Thanks to No Child’s focus on graduation rates, researchers, news outlets, and advocates shed light on the nation’s education crisis, and revealed how states shamefully reported inaccurate graduation rate numbers to hide the reality that far too many children were dropping out. The revelations forced education officials to take much-needed steps in reporting accurate (and sobering) numbers. Most importantly, No Child also proved that accountability (and the information on performance that it unleashes) works. For reform-minded governors and school leaders, No Child’s accountability measures gave them the tools they needed to beat back opposition to their efforts from traditionalists in their own states. Without No Child, far more children would be illiterate and innumerate than now.

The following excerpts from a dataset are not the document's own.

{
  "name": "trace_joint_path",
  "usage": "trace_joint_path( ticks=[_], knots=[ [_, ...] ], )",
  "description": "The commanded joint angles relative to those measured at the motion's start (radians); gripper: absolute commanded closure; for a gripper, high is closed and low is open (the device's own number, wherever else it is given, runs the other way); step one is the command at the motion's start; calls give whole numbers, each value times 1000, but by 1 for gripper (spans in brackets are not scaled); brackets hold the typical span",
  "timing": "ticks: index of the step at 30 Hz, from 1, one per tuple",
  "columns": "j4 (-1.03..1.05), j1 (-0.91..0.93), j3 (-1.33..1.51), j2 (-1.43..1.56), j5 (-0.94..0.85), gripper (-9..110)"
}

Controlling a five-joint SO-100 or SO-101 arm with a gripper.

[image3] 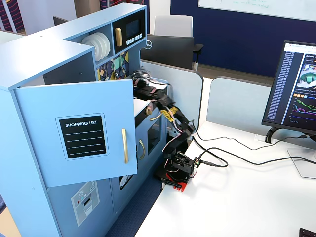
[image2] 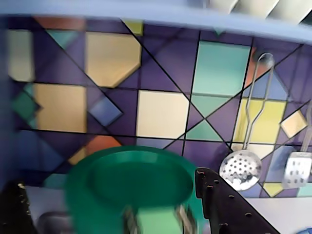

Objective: Pick up the lid from the counter and put it on the green recipient

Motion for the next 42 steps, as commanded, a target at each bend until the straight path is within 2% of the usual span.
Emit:
trace_joint_path(
  ticks=[1,6,8,12,15,20,23,29,36,42],
  knots=[
    [221,5,100,301,20,67],
    [388,23,428,514,43,79],
    [456,12,566,558,-23,87],
    [460,3,888,660,-8,101],
    [480,0,1100,729,-52,101],
    [462,-3,1368,811,69,101],
    [520,0,1465,879,132,101],
    [680,-38,1539,907,270,101],
    [761,-44,1591,907,318,101],
    [822,11,1592,908,238,100]
  ],
)
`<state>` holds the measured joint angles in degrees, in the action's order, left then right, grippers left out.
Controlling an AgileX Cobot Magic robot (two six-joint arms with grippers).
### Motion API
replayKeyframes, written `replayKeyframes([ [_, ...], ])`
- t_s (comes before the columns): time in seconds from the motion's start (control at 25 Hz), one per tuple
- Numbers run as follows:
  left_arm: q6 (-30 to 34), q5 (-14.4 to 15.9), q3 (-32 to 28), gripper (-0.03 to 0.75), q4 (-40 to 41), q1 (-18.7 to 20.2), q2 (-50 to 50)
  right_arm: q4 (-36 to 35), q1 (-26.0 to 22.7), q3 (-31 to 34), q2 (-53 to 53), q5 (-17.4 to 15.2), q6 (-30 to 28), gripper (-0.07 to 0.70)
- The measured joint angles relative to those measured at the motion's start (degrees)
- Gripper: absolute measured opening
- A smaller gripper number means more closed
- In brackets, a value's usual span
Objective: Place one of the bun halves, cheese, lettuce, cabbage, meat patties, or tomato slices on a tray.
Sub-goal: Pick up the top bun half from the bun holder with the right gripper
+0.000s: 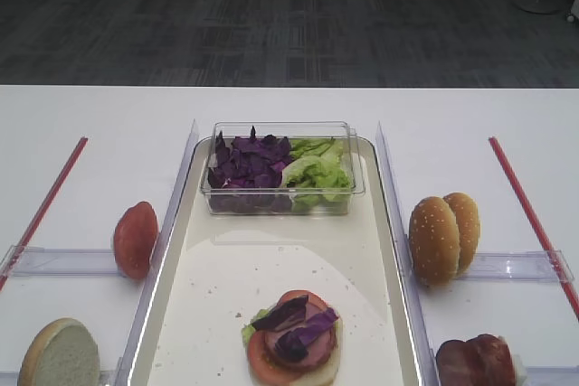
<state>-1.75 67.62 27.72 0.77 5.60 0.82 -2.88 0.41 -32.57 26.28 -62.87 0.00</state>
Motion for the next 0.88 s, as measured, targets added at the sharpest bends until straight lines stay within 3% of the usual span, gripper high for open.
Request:
replayKeyframes([
  [0.52,0.00,0.00,0.00,0.491,0.00,0.00,0.00,-3.92,0.00,-11.72,27.38,1.31,0.00,0.658],
  [0.88,0.00,0.00,0.00,0.491,0.00,0.00,0.00,-4.78,0.00,-20.41,42.67,0.48,-0.64,0.656],
])
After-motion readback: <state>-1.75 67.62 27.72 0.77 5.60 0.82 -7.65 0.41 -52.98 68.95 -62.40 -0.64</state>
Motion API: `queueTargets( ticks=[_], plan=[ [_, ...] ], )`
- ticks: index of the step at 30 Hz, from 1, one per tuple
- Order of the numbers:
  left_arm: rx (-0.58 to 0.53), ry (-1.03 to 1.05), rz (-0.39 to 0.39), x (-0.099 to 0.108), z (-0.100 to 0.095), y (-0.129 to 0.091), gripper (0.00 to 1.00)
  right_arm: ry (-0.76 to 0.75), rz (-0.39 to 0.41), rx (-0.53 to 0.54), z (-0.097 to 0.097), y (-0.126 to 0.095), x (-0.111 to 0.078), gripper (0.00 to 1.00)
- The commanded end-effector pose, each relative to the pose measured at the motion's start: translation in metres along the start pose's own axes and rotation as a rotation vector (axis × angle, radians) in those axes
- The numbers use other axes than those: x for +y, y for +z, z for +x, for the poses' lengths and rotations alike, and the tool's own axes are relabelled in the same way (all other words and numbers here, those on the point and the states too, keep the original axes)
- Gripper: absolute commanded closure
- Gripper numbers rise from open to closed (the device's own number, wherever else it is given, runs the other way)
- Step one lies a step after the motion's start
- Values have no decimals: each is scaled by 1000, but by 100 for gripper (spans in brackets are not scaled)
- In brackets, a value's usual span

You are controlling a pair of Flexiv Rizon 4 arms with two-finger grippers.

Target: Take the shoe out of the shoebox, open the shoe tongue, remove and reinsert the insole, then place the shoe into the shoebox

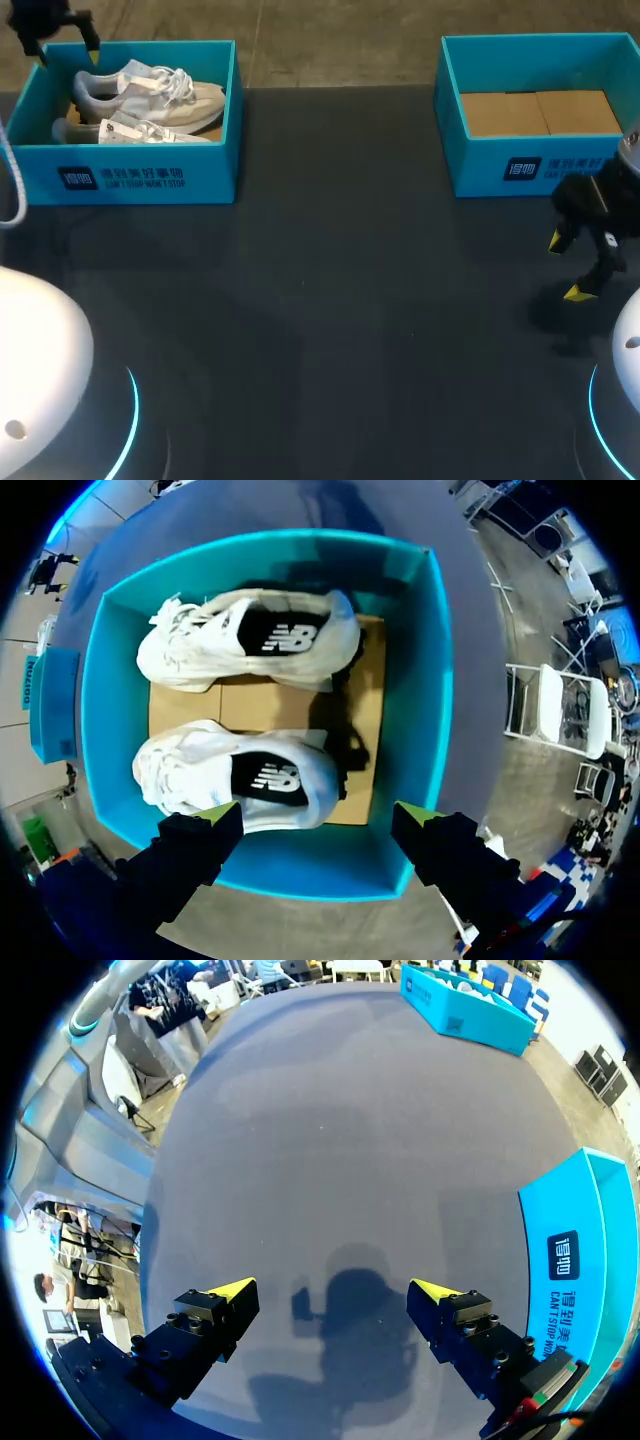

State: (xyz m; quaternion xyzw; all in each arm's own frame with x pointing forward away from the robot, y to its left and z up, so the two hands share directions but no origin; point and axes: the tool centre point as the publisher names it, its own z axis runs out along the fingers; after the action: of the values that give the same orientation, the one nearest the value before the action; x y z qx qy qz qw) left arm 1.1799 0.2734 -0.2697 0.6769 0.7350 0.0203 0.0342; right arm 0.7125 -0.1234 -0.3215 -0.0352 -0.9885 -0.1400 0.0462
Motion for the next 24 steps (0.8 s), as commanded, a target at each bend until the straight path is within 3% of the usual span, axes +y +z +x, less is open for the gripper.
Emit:
queueTargets(
  ticks=[1, 9, 11, 24],
  plan=[
    [-3, 0, -19, -34, 4, -25, 0, 1, 3, -1, 1, 0, 0, 0],
    [-21, 4, -9, -70, 11, -53, 0, 1, 3, -1, 1, 0, 0, 0],
    [-25, 17, 24, -79, 12, -59, 0, 1, 3, -1, 1, 0, 0, 0],
    [-25, 17, 24, -79, 12, -59, 0, 1, 3, -1, 1, 0, 0, 0]
  ],
)
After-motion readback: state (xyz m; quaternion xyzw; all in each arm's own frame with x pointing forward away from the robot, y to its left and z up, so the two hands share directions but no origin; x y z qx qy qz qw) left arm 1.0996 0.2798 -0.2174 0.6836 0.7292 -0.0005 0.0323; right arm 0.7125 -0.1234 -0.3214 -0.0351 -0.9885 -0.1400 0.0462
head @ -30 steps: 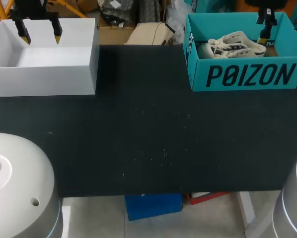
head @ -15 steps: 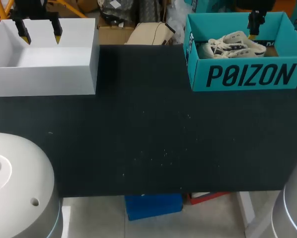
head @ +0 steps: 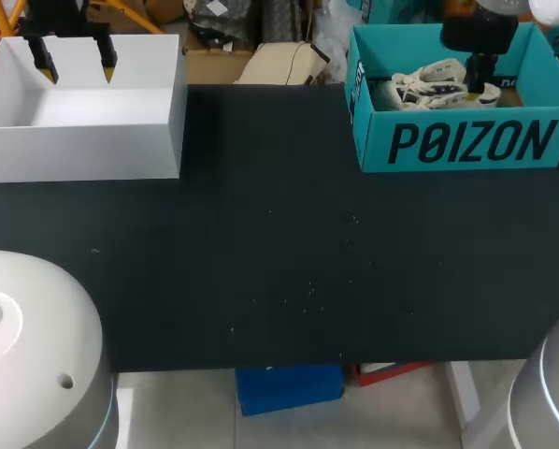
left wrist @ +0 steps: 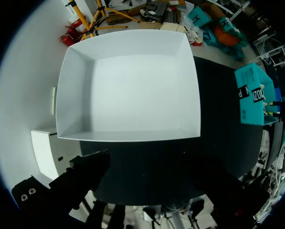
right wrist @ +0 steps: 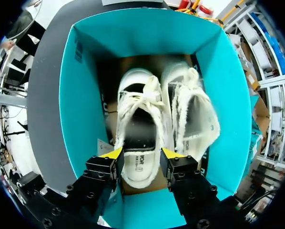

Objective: Take the shoe out of the shoebox, open the shoe tongue, remove and reinsert the insole, then place the shoe into the shoebox

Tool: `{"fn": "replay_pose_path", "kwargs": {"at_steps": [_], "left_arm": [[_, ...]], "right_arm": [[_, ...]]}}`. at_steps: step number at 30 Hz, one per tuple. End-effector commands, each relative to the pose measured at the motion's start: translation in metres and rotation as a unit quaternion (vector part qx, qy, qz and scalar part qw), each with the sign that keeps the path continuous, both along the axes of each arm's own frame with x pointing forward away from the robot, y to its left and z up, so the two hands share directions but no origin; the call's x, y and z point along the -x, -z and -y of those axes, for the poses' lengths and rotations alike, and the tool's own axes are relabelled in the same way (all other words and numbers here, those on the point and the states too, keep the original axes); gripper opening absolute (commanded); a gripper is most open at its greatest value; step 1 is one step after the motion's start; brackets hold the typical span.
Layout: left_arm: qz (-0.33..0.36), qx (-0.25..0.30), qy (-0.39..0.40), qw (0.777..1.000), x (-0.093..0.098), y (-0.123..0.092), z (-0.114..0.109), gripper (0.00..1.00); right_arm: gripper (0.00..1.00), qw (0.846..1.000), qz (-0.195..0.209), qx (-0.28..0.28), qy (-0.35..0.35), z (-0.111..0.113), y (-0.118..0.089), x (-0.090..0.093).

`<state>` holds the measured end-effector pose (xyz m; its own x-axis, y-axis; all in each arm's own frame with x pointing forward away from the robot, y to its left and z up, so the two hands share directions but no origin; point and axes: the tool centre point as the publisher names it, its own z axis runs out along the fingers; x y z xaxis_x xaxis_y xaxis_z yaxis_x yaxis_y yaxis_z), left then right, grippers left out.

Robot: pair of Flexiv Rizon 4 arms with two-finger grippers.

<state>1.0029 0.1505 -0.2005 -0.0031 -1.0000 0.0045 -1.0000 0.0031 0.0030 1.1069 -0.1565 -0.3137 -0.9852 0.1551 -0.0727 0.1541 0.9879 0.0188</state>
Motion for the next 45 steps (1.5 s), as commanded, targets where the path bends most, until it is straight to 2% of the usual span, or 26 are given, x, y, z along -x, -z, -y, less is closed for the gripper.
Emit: {"fn": "replay_pose_path", "kwargs": {"at_steps": [1,7,10,13,19,32,34,37,41,45], "left_arm": [[-0.001,-0.001,-0.001,1.000,0.000,-0.001,0.000,1.00],[-0.001,-0.001,-0.001,1.000,0.000,-0.001,0.000,1.00],[-0.001,-0.001,-0.001,1.000,0.000,-0.001,0.000,1.00],[-0.001,-0.001,-0.001,1.000,0.000,-0.001,0.000,1.00],[-0.001,-0.001,-0.001,1.000,0.000,-0.001,0.000,1.00],[-0.001,-0.001,-0.001,1.000,0.000,-0.001,0.000,1.00],[-0.001,-0.001,-0.001,1.000,0.000,-0.001,0.000,1.00],[-0.001,-0.001,-0.001,1.000,0.000,-0.001,0.000,1.00],[-0.001,-0.001,-0.001,1.000,0.000,-0.001,0.000,1.00],[-0.001,-0.001,-0.001,1.000,0.000,-0.001,0.000,1.00]], "right_arm": [[0.46,1.000,-0.004,-0.003,-0.003,0.001,0.015,-0.013],[0.46,1.000,-0.002,-0.002,-0.007,0.005,0.022,-0.027],[0.41,1.000,-0.004,-0.002,-0.008,0.003,0.025,-0.031],[0.36,1.000,-0.013,0.000,-0.009,0.003,0.034,-0.031],[0.36,1.000,-0.023,0.001,-0.012,-0.002,0.052,-0.029],[0.31,0.999,-0.035,0.002,-0.019,-0.004,0.081,-0.037],[0.24,0.999,-0.036,0.003,-0.019,-0.005,0.083,-0.037],[0.00,0.999,-0.037,0.005,-0.021,-0.005,0.086,-0.037],[0.00,0.999,-0.038,0.007,-0.023,-0.005,0.086,-0.036],[0.00,0.999,-0.034,0.009,-0.018,0.001,0.065,-0.037]]}}
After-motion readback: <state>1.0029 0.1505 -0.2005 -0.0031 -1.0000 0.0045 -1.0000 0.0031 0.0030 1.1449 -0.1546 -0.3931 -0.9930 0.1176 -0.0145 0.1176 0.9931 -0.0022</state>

But if the masterminds behind the misnamed Every Student Succeeds Act have their way, the futures of children, especially those from the poor and minority households long-abused educationally by American public education, will be condemned to poverty and prison. This may be pleasing to them and to traditionalists (along with erstwhile reformers) who support passing it. But it is morally reprehensible, intellectually indefensible, and a violation of both the federal civil rights obligation and basic humanity. Everyone involved in crafting and supporting this shoddy replacement for No Child should be ashamed of themselves.